Usai atraksi solo Jezkul, penonton di Krapela mendadak berubah menjadi paduan suara dengan Keko sebagai dirigennya. Mereka menyanyikan lirik lagu Harapan Pt. 2 dengan emosional.

“Tak terukur dalamnya rasa pilu saat ku kehilangan harapan. Anganku melintasi samudra. Tak pernah terpikir tuk di sini.”

Di tengah-tengah lagu, Jezkul kembali unjuk gigi lewat atraksi gitar solo yang gaungnya mampu menyayat hati. Di penghujung lagu “Harapan Pt. 2“, mereka memasukkan sound berupa siulan ikonik almarhum Ade Paloh, pentolan grup band Sore, dari track Apatis Ria yang ditutup dengan tepuk tangan meriah penonton. 

The Cottons memberi kejutan saat membawakan lagu “Bayar, Bayar, Bayar” yang dipopulerkan oleh band punk yang sedang jadi sorotan, Sukatani. Momen tersebut disambut meriah dengan teriakan puluhan penonton yang bernyanyi sekeras-kerasnya.

Jezkul dan Keko kembali membawakan track dari EP yang dirilis pada 2016, yaitu “Yesterday is Gone”. Suara drum dan raungan gitar elektrik khas band indie-rock, dan mendominasi melodi di lagu yang membuat The Cottons dikenal luas di komunitas Bandcamp sembilan tahun lalu. 

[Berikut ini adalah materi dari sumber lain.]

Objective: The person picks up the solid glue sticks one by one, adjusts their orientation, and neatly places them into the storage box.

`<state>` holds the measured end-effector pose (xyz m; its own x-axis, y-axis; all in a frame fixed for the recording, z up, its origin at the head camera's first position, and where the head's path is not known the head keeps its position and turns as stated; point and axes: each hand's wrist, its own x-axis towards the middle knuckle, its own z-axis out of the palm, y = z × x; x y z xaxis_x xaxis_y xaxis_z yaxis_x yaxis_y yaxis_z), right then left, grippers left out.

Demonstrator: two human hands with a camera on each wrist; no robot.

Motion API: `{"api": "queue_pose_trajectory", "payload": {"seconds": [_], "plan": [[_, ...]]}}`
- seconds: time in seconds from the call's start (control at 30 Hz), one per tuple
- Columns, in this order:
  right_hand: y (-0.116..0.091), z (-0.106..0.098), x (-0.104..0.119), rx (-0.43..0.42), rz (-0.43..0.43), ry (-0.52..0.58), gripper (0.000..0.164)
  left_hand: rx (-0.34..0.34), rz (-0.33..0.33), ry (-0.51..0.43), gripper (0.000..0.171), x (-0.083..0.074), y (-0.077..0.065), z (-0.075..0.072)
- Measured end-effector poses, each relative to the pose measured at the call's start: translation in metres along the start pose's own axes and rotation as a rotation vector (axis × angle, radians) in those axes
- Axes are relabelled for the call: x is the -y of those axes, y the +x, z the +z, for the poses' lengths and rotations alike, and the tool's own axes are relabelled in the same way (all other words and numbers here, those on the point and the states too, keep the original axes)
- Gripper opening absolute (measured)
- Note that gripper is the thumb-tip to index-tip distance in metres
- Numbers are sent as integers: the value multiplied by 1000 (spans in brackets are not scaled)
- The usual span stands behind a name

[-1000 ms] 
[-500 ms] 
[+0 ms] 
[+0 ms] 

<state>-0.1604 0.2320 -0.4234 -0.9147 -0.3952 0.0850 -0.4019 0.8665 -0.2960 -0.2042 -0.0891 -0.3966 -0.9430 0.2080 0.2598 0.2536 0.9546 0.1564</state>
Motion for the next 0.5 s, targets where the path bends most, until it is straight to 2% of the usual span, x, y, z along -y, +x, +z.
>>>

Sebagai pamungkas, The Cottons menghentak Krapela dengan trackHarapan Pt. 3“. Menurut saya, lagu ini menjadi akhir episode yang manis dari sebuah trilogi. Melalui “Harapan Pt. 1-3“, pendengar seperti diajak mengikuti perjalanan Jezkul dan Keko memaknai ‘harapan’ dalam kehidupan mereka. 

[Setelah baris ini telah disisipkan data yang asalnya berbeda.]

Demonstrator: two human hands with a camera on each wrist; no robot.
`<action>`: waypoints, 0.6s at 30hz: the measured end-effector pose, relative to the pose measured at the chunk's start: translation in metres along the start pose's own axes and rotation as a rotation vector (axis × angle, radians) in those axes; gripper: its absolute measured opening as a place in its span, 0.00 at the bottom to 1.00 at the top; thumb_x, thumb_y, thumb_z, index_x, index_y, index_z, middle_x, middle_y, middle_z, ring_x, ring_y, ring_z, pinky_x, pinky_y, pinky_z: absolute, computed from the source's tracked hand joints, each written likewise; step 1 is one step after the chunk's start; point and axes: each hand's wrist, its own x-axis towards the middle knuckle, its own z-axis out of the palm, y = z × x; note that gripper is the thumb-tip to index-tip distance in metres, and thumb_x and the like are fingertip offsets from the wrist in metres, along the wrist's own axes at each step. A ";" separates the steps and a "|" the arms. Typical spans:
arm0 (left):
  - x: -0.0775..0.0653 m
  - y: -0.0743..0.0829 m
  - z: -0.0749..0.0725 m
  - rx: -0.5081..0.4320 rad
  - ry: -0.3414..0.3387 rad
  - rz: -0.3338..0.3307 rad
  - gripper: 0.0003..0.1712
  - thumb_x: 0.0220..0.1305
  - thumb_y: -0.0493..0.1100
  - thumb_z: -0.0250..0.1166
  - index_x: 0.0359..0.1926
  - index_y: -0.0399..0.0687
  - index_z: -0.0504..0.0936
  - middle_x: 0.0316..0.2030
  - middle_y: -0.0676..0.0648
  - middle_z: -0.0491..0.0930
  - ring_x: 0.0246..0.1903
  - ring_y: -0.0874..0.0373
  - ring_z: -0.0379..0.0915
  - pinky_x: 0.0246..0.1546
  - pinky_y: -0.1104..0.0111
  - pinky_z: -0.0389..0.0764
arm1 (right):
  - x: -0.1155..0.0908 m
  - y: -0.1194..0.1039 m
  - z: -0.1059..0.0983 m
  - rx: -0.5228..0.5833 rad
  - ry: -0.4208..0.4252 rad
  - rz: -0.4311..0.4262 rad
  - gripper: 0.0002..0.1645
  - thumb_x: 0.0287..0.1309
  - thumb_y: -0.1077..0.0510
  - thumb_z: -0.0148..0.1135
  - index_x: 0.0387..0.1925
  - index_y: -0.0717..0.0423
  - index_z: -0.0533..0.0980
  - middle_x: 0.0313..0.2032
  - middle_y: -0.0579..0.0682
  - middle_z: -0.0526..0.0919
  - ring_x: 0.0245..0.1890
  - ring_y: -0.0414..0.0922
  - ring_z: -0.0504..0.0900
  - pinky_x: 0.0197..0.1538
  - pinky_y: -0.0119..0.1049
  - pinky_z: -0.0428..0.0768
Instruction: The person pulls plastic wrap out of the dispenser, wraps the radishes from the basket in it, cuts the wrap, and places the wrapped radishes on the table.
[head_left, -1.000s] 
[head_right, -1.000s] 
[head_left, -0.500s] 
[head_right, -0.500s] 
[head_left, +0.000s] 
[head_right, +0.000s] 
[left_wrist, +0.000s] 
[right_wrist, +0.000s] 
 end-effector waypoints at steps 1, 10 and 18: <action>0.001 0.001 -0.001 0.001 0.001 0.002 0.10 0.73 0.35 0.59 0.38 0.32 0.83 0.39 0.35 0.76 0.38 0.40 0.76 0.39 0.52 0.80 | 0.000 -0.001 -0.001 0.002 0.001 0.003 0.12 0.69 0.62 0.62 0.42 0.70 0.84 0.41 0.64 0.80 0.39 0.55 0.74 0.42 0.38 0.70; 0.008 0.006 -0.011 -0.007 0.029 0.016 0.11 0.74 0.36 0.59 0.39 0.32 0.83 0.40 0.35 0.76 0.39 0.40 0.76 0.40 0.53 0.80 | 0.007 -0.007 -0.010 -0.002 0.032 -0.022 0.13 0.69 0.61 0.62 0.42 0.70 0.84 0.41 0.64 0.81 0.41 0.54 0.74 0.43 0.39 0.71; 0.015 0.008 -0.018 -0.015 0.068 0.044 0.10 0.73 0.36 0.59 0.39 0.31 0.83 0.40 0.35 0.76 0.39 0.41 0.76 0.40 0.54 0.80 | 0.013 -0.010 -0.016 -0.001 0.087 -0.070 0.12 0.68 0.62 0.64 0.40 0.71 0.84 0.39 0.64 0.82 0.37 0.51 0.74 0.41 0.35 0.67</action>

Melodi gitar dan keyboard yang ceria ditambah lirik lagu dengan pemilihan frasa-frasa ala lagu cinta era 70-an yang romantis dan optimistis, sukses membuat puluhan penonton di Krapela bergoyang gembira pada Minggu malam itu. Meskipun mengambil tema retro dengan sentuhan progressive rock, The Cottons mampu menampilkan pertunjukan musik pop modern dan dengan penulisan lirik yang relevan dengan persoalan Gen Z maupun Millenials saat ini. 

“Kupandang mega cerah tak berawan, maknanya takkan pernah terganti. Sekian banyak uang yang ku punya tak sanggup bahagiakan diri ini. 

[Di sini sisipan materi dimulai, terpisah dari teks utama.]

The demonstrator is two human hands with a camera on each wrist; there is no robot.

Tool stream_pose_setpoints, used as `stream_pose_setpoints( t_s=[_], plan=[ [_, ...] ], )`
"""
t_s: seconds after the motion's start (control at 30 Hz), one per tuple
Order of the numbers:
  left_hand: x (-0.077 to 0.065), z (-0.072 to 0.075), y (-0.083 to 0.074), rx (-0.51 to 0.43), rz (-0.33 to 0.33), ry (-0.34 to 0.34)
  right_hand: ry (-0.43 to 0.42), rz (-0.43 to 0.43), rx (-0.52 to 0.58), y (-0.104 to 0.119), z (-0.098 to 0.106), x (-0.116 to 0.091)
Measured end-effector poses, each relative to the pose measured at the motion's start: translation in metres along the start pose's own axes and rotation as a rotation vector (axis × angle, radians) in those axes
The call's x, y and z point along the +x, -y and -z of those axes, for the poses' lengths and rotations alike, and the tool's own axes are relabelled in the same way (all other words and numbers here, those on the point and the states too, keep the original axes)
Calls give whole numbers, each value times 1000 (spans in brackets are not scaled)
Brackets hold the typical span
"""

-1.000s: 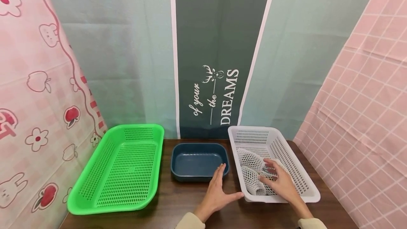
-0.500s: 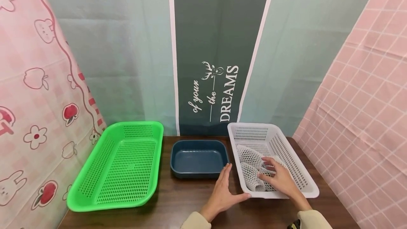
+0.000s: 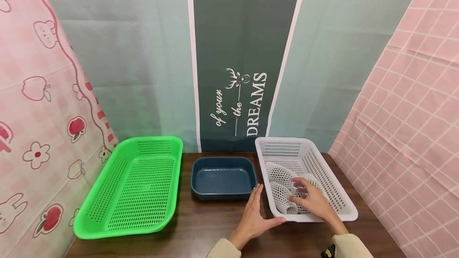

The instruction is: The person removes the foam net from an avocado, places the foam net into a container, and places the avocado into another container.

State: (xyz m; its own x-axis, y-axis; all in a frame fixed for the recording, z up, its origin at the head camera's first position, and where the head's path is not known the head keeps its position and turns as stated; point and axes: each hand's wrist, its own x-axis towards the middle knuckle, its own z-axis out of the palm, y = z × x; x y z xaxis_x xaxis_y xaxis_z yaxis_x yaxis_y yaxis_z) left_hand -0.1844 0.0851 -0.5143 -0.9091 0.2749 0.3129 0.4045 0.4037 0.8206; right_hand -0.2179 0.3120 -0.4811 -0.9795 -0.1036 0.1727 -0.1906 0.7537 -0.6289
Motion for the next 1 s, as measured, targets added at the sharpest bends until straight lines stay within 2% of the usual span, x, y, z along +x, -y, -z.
stream_pose_setpoints(
  t_s=[0.53,1.0],
  plan=[
    [6,-11,-1,4,-14,2,67,-88,-18,5,-4,10],
    [17,-18,-4,2,-31,23,125,-73,-139,13,-14,19]
  ],
)
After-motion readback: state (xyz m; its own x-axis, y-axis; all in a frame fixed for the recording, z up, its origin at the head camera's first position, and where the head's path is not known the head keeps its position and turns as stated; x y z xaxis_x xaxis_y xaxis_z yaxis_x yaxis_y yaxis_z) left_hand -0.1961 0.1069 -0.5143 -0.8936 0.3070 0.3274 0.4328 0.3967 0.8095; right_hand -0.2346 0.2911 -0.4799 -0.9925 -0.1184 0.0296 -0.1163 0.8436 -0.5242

Dan seribu masa depan bersama denganmu oh rinduku. Bilamana hadirmu jauh, tak kuasa ragu dalam hidupku hingga surya hari berlalu.” 

.

Akhirnya, menonton penampilan The Cottons selama 45 menit malam itu membuat hati saya, dan mungkin semua penonton di Krapela, terasa penuh kembali. Musik memang kerap kali menjadi panasea, terutama di tengah peliknya kondisi ekonomi dan ketidakpastian situasi politik di Indonesia saat ini.

Saya jadi ingat cuitan @howtodressvvell yang sempat viral di media sosial X beberapa waktu lalu: Satu-satunya harapan yang tersisa di negeri ini cuma mini albumnya The Cottons.